:: Problem description ::
Lines holding the word "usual" must be located in the listing below and copied.
• • • •
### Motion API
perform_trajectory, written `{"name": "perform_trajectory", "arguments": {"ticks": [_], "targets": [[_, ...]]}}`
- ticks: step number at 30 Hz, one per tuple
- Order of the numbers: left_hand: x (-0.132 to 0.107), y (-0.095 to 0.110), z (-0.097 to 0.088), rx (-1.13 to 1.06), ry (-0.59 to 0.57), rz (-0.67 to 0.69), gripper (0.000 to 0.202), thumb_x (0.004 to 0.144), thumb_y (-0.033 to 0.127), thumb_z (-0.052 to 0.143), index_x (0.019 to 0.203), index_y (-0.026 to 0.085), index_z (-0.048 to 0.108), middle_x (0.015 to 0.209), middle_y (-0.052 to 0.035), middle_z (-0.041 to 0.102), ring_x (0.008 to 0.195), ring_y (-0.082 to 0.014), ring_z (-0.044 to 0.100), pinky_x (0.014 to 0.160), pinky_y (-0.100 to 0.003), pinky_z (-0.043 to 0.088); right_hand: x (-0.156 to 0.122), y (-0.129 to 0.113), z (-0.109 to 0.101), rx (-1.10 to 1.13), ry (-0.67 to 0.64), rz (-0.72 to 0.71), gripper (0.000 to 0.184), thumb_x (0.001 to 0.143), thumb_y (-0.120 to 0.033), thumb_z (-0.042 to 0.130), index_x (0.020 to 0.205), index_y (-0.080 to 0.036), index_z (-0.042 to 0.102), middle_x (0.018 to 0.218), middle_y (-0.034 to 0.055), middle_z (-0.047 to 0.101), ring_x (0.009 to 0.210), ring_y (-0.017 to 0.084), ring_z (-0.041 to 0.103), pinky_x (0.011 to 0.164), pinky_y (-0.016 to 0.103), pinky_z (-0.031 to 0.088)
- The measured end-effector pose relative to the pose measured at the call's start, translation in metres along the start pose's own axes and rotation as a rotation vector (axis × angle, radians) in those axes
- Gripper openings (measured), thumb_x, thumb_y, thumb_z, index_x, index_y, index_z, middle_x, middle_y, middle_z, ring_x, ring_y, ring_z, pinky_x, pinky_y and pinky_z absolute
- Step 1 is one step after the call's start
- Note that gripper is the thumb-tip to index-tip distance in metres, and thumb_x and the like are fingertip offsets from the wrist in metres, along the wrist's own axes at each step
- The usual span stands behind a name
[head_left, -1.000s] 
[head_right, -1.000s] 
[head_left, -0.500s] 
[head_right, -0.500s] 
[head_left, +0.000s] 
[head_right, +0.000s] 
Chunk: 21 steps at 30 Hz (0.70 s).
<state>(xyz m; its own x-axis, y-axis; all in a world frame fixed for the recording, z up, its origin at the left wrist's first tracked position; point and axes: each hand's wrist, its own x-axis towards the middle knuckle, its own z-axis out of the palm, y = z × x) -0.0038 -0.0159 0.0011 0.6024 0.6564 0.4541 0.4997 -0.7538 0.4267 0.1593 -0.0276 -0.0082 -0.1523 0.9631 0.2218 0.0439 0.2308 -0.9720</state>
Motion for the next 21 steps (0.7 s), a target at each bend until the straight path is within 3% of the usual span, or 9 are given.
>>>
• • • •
:: The answer ::
- The usual span stands behind a name
Motion for the next 21 steps (0.7 s), a target at each bend until the straight path is within 3% of the usual span, or 9 are given.

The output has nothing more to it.